**Description of the task**
Your task is to print every entry below exactly as given.
☆ ☆ ☆ ☆ ☆ ☆ ☆
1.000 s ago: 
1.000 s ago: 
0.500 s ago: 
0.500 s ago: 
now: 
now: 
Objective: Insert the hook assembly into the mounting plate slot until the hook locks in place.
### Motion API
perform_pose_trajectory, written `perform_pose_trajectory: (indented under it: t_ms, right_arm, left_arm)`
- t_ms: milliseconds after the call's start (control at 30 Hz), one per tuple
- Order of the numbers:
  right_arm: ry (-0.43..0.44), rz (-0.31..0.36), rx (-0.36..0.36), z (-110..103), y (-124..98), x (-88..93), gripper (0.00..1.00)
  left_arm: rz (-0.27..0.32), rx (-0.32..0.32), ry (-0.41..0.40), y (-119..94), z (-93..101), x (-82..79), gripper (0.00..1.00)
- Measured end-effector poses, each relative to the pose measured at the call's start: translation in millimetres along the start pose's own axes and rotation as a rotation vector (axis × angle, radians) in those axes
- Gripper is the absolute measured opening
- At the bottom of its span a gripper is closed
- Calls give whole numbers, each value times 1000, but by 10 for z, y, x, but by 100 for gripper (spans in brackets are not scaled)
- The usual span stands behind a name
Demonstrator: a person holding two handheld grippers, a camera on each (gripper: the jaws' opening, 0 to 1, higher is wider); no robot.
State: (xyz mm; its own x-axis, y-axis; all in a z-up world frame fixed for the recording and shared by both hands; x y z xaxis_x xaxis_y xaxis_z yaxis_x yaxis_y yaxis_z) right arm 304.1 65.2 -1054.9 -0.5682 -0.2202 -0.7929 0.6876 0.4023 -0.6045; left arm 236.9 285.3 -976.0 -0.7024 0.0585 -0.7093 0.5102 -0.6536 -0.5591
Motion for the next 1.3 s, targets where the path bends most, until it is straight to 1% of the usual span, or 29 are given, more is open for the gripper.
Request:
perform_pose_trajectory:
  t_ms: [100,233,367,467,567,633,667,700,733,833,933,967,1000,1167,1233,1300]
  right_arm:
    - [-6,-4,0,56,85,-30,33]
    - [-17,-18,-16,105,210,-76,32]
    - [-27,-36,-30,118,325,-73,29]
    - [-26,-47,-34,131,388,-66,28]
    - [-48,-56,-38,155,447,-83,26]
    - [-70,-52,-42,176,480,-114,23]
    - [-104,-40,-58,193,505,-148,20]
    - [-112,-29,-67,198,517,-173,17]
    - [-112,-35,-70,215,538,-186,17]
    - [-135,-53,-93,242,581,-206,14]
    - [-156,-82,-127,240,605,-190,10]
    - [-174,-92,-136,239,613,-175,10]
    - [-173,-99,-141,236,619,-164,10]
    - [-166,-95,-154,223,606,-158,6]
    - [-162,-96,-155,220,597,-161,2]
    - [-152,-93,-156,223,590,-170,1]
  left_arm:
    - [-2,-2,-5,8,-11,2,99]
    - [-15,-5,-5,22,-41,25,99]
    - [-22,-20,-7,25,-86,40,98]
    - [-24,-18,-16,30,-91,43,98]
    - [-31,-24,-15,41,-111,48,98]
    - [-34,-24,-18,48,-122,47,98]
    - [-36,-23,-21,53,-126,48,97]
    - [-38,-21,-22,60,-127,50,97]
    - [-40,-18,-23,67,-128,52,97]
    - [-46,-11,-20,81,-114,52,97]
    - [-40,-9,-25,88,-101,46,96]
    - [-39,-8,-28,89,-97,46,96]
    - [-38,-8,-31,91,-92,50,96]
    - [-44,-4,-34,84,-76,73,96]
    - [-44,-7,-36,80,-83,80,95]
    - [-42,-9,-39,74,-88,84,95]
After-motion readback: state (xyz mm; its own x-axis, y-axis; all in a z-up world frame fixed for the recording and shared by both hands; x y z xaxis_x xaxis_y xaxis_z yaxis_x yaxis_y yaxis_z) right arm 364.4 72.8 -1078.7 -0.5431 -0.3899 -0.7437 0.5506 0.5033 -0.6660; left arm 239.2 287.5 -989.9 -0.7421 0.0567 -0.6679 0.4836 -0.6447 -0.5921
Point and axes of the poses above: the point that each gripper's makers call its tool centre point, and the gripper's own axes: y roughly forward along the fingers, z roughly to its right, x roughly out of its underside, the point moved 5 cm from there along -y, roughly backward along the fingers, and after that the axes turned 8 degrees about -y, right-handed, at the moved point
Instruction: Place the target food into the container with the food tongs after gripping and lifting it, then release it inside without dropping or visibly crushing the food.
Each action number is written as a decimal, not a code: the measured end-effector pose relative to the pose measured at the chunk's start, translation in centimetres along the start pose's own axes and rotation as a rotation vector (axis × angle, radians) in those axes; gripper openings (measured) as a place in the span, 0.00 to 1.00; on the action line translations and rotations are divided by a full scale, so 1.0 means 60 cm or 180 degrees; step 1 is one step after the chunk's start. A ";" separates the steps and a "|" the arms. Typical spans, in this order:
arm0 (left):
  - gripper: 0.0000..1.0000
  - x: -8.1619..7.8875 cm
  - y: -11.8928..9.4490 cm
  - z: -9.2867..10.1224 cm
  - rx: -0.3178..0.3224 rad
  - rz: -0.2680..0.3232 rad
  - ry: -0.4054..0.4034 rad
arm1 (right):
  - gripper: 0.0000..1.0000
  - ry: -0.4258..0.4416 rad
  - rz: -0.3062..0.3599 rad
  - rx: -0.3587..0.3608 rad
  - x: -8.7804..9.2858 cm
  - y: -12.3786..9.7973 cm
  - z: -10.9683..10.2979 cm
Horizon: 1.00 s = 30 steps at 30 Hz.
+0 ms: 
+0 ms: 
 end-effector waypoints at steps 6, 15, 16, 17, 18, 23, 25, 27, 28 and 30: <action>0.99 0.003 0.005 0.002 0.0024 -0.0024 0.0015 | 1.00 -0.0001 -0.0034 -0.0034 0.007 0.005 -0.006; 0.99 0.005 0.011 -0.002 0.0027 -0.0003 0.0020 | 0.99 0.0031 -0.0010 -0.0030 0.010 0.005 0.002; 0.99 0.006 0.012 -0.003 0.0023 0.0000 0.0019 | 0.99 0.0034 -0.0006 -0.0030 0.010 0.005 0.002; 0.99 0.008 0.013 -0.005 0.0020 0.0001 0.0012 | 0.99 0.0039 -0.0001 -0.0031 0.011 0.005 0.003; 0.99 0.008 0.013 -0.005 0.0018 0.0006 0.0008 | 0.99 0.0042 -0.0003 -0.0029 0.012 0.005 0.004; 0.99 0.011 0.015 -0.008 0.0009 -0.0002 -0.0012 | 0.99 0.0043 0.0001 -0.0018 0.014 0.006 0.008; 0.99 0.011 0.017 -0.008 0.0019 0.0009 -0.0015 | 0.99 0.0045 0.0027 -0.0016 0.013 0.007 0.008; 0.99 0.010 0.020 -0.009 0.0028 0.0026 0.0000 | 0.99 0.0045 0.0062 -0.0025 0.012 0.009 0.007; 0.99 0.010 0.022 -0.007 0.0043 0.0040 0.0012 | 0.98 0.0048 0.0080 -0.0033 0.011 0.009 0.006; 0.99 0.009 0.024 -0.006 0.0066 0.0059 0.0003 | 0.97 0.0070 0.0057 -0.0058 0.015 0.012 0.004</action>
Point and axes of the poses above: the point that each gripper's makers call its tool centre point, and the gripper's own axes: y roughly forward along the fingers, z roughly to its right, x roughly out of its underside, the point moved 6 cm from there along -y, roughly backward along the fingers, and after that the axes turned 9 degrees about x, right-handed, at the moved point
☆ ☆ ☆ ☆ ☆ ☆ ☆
**Solved exercise**
1.000 s ago: 
1.000 s ago: 
0.500 s ago: 
0.500 s ago: 
now: 
now: 
Objective: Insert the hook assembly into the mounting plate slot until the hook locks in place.
### Motion API
perform_pose_trajectory, written `perform_pose_trajectory: (indented under it: t_ms, right_arm, left_arm)`
- t_ms: milliseconds after the call's start (control at 30 Hz), one per tuple
- Order of the numbers:
  right_arm: ry (-0.43..0.44), rz (-0.31..0.36), rx (-0.36..0.36), z (-110..103), y (-124..98), x (-88..93), gripper (0.00..1.00)
  left_arm: rz (-0.27..0.32), rx (-0.32..0.32), ry (-0.41..0.40), y (-119..94), z (-93..101), x (-82..79), gripper (0.00..1.00)
- Measured end-effector poses, each relative to the pose measured at the call's start: translation in millimetres along the start pose's own axes and rotation as a rotation vector (axis × angle, radians) in those axes
- Gripper is the absolute measured opening
- At the bottom of its span a gripper is closed
- Calls give whole numbers, each value times 1000, but by 10 for z, y, x, but by 100 for gripper (spans in brackets are not scaled)
- The usual span stands behind a name
Demonstrator: a person holding two handheld grippers, a camera on each (gripper: the jaws' opening, 0 to 1, higher is wider); no robot.
State: (xyz mm; its own x-axis, y-axis; all in a z-up world frame fixed for the recording and shared by both hands; x y z xaxis_x xaxis_y xaxis_z yaxis_x yaxis_y yaxis_z) right arm 304.1 65.2 -1054.9 -0.5682 -0.2202 -0.7929 0.6876 0.4023 -0.6045; left arm 236.9 285.3 -976.0 -0.7024 0.0585 -0.7093 0.5102 -0.6536 -0.5591
Motion for the next 1.3 s, targets where the path bends most, until it is straight to 1% of the usual span, or 29 are given, more is open for the gripper.
Request:
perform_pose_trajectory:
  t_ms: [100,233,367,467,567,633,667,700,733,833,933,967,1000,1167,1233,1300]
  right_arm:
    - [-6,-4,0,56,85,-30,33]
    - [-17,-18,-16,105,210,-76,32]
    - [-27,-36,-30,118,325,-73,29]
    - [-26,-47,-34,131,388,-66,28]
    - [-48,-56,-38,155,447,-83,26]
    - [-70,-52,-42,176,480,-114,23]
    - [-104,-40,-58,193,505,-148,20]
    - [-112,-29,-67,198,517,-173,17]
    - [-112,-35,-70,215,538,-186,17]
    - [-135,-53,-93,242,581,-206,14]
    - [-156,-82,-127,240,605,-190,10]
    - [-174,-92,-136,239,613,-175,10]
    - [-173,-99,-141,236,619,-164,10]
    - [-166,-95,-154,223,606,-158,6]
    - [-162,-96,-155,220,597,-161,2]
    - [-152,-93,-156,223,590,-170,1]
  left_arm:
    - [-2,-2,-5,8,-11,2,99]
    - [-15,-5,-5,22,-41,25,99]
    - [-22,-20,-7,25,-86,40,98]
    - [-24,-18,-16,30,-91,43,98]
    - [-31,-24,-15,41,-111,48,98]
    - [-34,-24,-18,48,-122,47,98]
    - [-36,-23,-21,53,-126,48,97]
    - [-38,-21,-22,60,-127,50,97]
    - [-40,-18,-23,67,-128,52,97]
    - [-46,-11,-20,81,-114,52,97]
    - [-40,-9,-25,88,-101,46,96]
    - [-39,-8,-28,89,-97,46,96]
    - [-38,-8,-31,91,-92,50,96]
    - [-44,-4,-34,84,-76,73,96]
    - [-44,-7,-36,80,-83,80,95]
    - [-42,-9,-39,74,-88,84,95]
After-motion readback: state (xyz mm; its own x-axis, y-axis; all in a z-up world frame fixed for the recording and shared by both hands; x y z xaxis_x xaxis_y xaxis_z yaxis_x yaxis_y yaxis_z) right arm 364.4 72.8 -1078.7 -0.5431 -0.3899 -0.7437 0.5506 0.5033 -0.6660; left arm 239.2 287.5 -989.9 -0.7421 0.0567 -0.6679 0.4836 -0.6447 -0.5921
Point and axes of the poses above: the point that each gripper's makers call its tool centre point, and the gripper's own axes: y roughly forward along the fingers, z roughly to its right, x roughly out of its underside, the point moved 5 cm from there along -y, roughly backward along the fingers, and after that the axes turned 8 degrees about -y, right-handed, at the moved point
Instruction: Place the target food into the container with the food tongs after gripping and lifting it, then release it inside without dropping or visibly crushing the food.
Each action number is written as a decimal, not a code: the measured end-effector pose relative to the pose measured at the chunk's start, translation in centimetres along the start pose's own axes and rotation as a rotation vector (axis × angle, radians) in those axes; gripper openings (measured) as a place in the span, 0.00 to 1.00; on the action line translations and rotations are divided by a full scale, so 1.0 means 60 cm or 180 degrees; step 1 is one step after the chunk's start. A ";" separates the steps and a "|" the arms. Typical spans, in this order:
arm0 (left):
  - gripper: 0.0000..1.0000
  - x: -8.1619..7.8875 cm
  - y: -11.8928..9.4490 cm
  - z: -9.2867..10.1224 cm
  - rx: -0.3178..0.3224 rad
  - rz: -0.2680..0.3232 rad
  - ry: -0.4054..0.4034 rad
arm1 (right):
  - gripper: 0.0000..1.0000
  - ry: -0.4258..0.4416 rad
  - rz: -0.3062..0.3599 rad
  - rx: -0.3587..0.3608 rad
  - x: -8.7804..9.2858 cm
  - y: -12.3786..9.7973 cm
  - z: -10.9683..10.2979 cm
Horizon: 1.00 s = 30 steps at 30 Hz.
+0 ms: 
+0 ms: 
 end-effector waypoints at steps 6, 15, 16, 17, 18, 23, 25, 27, 28 and 30: <action>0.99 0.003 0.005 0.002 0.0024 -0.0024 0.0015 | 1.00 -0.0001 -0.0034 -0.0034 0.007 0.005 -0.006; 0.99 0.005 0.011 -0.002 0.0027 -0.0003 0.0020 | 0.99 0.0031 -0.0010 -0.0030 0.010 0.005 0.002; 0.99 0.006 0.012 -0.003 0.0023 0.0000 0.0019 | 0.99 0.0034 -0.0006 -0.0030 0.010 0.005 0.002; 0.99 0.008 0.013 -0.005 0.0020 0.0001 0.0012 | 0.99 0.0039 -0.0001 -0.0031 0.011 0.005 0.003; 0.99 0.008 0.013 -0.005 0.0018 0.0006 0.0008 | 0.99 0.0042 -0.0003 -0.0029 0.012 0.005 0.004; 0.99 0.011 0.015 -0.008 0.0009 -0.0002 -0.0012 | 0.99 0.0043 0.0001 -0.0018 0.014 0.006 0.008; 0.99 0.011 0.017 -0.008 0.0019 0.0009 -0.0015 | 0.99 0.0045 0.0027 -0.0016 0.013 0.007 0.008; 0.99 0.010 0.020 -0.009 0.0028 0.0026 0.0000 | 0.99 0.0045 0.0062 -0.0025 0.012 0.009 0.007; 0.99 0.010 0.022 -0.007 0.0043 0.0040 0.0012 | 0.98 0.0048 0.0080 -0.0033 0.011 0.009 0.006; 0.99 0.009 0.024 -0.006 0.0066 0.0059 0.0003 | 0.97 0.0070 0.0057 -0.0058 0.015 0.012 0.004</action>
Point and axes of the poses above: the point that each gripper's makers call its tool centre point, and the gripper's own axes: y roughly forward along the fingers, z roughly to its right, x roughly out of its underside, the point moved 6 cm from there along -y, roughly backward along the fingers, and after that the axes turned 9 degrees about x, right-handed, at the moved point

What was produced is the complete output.